Return only those lines of the material that contain "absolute".

-------- Dataset records --------

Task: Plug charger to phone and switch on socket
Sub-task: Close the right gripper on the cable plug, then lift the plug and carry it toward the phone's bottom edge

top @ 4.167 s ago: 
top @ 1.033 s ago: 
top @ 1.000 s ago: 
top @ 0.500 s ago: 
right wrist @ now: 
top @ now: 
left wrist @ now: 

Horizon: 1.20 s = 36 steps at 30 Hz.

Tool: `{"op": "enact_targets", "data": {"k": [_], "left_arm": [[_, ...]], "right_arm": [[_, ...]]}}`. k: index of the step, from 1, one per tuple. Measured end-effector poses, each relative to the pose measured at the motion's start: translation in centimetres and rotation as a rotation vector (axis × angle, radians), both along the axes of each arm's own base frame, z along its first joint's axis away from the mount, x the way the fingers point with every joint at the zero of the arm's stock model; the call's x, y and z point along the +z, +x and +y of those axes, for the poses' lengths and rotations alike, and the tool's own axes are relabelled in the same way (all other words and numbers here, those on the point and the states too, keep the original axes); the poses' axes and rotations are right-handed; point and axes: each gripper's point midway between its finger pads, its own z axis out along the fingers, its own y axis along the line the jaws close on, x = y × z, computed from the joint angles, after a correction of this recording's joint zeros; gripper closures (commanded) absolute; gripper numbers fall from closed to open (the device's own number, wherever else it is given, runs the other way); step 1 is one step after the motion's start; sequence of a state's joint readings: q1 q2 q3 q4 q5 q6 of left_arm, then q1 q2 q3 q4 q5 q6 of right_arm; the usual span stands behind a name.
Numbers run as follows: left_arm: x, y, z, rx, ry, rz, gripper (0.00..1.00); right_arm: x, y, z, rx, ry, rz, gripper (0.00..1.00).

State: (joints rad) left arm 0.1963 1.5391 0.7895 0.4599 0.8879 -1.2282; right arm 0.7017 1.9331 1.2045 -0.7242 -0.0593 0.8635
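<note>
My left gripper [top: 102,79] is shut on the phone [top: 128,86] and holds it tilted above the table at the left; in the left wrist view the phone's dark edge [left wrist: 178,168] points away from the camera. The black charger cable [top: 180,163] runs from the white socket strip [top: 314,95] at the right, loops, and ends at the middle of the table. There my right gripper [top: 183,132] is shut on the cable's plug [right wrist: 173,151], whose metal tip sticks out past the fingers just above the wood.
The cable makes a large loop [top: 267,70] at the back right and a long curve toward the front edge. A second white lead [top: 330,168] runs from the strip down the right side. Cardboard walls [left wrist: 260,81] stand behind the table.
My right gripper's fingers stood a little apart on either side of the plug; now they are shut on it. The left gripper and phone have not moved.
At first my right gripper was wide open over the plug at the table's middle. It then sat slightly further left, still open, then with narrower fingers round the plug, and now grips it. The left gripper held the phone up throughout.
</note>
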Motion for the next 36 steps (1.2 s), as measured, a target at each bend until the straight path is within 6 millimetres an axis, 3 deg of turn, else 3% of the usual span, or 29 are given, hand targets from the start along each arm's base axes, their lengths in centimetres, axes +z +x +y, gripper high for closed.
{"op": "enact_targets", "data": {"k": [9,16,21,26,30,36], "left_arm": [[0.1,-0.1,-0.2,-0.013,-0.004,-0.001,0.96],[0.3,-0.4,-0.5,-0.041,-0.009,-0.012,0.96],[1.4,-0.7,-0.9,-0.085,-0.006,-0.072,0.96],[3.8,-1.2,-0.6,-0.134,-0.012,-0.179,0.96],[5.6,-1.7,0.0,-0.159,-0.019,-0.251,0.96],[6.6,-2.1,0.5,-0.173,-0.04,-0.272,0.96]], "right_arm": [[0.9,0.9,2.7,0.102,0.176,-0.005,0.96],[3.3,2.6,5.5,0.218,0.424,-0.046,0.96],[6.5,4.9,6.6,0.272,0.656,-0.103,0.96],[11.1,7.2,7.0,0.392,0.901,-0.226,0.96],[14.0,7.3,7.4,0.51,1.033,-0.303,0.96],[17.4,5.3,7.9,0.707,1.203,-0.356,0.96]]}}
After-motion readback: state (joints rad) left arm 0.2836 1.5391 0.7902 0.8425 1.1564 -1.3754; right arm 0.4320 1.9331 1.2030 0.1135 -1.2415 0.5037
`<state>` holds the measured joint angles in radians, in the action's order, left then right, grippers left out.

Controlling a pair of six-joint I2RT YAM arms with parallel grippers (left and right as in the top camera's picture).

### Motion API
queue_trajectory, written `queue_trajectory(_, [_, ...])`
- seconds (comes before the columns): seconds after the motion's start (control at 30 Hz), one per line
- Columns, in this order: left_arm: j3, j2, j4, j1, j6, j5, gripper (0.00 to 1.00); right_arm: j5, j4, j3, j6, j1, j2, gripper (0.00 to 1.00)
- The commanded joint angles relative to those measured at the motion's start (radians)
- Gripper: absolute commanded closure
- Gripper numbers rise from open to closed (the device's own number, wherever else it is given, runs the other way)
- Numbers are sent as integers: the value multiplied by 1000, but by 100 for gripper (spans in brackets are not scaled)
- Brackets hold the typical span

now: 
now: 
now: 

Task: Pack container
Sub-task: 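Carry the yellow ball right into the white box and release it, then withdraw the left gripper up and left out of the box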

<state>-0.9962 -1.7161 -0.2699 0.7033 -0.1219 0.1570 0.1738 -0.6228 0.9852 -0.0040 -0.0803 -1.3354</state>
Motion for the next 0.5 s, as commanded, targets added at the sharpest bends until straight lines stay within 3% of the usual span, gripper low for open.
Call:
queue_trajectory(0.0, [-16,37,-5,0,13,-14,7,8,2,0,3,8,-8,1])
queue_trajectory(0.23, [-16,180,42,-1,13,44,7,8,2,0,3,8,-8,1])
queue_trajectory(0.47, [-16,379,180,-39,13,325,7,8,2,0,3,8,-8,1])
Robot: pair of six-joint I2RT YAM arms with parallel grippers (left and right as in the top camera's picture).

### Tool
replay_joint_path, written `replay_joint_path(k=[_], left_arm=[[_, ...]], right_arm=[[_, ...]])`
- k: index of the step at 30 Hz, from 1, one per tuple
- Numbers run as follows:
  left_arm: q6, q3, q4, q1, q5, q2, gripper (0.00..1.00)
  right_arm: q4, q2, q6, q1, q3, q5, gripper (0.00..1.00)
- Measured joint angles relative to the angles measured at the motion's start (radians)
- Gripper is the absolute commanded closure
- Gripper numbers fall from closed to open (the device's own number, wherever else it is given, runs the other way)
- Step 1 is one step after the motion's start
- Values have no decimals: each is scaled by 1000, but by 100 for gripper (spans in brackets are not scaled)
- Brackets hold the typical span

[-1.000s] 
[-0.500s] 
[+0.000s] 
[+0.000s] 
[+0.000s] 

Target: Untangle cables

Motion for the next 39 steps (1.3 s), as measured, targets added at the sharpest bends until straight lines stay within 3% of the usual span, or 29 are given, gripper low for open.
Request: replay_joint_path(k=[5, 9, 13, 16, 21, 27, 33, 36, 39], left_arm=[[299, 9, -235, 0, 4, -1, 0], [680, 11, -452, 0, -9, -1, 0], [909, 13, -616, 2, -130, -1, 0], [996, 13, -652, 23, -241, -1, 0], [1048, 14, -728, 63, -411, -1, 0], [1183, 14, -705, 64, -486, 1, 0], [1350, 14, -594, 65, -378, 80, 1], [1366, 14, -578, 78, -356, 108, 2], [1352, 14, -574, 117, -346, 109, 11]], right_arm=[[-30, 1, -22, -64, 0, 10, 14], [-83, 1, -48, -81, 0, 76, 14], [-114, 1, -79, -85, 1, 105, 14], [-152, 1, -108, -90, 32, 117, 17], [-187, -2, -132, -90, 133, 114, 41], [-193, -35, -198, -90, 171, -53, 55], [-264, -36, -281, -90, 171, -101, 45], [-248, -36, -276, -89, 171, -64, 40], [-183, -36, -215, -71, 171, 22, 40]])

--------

Result for this task
Tool: `{"op": "enact_targets", "data": {"k": [_], "left_arm": [[_, ...]], "right_arm": [[_, ...]]}}`. k: index of the step, from 1, one per tuple. Measured end-effector poses, each relative to the pose measured at the motion's start: translation in centimetres and rotation as a rotation vector (axis × angle, radians), both along the axes of each arm's own base frame, z along its first joint's axis away from the mount, x the way the fingers point with every joint at the zero of the arm's stock model; the call's x, y and z point along the +z, +x and +y of those axes, for the poses' lengths and rotations alike, and the tool's own axes are relabelled in the same way (all other words and numbers here, those on the point and the states too, keep the original axes); the poses' axes and rotations are right-handed; point and axes: each gripper's point midway between its finger pads, its own z axis out along the fingers, its own y axis along the line the jaws close on, x = y × z, computed from the joint angles, after a correction of this recording's joint zeros; gripper closures (commanded) absolute; gripper numbers fall from closed to open (the device's own number, wherever else it is given, runs the other way); step 1 is one step after the motion's start; sequence of a state's joint readings: q1 q2 q3 q4 q5 q6 of left_arm, then q1 q2 q3 q4 q5 q6 of right_arm; the usual span stands behind a name.
- Gripper: absolute commanded closure
- Gripper is the absolute commanded closure

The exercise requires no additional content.